(WHAT THE EXERCISE ASKS):
Look through the data below and, wherever a line carries the word "pink", please copy that line.

(SUPPLIED ENTRIES):
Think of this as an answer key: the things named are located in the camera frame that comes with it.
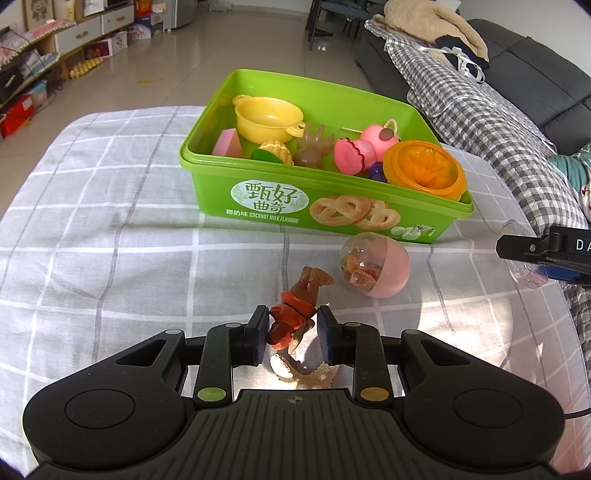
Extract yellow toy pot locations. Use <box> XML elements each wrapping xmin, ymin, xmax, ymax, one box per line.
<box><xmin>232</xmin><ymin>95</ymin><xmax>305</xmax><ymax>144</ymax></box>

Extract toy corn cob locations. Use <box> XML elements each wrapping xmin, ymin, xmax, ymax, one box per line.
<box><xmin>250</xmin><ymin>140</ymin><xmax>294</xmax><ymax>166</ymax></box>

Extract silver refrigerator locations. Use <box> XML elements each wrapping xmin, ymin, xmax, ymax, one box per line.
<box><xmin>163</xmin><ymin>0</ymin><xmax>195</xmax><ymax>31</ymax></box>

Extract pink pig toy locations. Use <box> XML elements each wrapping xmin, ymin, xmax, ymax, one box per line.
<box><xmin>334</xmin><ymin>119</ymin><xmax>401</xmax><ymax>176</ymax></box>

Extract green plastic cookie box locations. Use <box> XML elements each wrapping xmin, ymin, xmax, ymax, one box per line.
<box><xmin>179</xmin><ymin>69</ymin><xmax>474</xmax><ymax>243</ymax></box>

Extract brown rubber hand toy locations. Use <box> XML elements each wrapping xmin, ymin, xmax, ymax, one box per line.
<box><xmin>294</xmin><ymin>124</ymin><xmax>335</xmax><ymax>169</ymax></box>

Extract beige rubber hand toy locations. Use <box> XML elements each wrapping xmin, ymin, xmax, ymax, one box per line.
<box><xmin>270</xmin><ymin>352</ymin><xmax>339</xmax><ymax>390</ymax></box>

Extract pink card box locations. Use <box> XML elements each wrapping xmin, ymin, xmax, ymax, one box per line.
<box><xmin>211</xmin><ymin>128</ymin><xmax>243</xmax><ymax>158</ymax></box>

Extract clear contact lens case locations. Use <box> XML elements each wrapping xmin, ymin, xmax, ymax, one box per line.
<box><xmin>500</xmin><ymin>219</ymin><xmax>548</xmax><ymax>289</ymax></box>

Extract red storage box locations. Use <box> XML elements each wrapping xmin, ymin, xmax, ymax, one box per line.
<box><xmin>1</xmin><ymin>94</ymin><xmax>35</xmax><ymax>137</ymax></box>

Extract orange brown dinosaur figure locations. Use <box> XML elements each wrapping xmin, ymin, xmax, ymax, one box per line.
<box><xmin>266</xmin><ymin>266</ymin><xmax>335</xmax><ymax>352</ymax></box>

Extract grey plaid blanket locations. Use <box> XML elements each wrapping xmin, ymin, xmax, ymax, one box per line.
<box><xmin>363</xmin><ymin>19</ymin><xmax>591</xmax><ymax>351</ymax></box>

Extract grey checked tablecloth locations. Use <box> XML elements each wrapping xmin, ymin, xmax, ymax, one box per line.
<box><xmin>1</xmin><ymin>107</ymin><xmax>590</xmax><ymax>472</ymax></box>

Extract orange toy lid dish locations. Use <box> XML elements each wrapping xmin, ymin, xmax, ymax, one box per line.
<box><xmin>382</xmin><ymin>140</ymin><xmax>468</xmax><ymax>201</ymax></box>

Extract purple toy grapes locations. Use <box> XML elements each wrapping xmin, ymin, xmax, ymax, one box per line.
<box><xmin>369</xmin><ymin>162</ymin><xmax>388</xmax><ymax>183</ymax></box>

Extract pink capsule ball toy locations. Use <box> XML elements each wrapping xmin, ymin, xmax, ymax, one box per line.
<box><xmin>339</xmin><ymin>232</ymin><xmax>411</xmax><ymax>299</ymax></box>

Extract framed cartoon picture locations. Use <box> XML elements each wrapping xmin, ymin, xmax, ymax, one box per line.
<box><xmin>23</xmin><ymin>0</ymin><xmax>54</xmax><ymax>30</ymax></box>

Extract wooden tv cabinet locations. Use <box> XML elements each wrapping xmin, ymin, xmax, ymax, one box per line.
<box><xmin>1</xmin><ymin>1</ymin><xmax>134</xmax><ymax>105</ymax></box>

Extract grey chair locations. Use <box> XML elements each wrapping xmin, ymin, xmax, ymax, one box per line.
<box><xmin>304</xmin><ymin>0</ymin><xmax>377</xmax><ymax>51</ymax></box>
--
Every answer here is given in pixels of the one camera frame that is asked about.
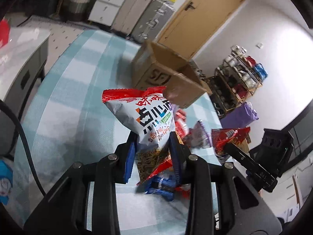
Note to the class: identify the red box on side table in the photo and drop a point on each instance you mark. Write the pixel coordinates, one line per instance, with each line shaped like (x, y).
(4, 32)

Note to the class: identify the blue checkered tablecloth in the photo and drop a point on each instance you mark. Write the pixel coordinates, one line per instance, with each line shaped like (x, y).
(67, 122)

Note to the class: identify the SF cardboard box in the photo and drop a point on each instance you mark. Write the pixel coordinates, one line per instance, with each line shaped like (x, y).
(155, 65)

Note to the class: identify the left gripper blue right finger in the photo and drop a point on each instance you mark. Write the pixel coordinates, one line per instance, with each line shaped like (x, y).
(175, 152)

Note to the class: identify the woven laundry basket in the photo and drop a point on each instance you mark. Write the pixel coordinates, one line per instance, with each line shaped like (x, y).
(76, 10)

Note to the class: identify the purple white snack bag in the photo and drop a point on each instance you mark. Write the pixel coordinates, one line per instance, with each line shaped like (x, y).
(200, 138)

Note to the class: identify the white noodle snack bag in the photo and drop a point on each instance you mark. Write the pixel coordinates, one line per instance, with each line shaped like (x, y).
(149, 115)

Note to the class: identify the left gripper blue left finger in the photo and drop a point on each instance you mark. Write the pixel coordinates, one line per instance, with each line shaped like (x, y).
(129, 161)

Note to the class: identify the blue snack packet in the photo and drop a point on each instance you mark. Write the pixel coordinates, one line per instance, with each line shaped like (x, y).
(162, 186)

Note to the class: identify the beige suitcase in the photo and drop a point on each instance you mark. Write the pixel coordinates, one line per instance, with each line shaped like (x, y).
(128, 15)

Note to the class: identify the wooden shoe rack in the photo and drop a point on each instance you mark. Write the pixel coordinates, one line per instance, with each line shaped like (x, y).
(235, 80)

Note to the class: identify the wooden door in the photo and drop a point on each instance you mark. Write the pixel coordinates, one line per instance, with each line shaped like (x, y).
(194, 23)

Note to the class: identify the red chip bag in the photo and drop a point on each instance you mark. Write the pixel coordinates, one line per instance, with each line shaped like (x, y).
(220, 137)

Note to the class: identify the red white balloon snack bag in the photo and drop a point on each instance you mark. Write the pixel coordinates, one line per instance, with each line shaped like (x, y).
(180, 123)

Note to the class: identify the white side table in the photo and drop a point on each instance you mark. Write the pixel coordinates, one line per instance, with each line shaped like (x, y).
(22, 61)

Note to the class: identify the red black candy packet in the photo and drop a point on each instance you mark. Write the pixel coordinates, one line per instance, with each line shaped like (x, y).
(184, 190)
---
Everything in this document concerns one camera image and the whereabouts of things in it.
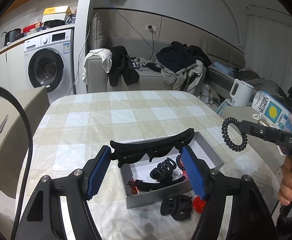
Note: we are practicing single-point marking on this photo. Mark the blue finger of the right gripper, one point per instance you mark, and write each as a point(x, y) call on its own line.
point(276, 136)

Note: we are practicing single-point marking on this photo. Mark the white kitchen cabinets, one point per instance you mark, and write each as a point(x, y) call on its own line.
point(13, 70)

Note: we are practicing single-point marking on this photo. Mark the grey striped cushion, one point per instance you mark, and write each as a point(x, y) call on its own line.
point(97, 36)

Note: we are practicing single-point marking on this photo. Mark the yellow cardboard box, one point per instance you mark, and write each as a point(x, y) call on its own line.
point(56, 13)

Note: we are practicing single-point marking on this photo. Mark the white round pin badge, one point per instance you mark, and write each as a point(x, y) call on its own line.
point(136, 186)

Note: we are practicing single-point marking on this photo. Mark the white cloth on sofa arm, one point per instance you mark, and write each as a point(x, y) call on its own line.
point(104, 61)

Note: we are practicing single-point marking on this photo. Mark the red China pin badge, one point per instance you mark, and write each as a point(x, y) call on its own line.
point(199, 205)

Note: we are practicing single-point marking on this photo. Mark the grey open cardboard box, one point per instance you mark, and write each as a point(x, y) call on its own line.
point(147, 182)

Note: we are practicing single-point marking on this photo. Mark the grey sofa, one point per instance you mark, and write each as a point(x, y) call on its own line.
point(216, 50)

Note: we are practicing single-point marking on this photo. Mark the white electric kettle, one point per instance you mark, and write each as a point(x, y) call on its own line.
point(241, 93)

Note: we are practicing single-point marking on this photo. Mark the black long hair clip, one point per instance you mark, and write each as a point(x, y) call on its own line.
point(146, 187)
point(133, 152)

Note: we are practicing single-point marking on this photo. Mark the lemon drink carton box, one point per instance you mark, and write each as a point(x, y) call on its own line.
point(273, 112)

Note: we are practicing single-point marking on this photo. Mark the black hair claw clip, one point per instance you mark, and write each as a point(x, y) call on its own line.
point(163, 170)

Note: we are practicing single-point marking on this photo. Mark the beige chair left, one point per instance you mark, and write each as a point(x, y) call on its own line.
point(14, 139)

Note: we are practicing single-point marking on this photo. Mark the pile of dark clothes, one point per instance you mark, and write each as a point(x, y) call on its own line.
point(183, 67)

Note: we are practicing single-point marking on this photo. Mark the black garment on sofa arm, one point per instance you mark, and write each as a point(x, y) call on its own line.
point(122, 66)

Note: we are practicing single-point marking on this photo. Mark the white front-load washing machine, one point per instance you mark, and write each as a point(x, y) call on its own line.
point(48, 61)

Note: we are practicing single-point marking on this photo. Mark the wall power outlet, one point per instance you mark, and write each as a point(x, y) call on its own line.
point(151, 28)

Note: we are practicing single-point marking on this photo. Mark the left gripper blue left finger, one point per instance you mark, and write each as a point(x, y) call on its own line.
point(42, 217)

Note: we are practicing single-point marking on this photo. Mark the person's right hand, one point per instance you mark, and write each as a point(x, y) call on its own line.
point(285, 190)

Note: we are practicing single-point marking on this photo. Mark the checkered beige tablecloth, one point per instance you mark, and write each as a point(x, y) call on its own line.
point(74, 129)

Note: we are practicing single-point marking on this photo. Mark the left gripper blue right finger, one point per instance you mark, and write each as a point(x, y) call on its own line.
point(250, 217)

(EXERCISE SOLUTION):
Extract pink pig toy locations. Use <box> XML elements each wrapping xmin, ymin, xmax, ymax, one box per line.
Extract pink card box locations. Use <box> XML elements each wrapping xmin, ymin, xmax, ymax, one box per line.
Extract pink capsule ball toy locations. Use <box> XML elements each wrapping xmin, ymin, xmax, ymax, one box per line.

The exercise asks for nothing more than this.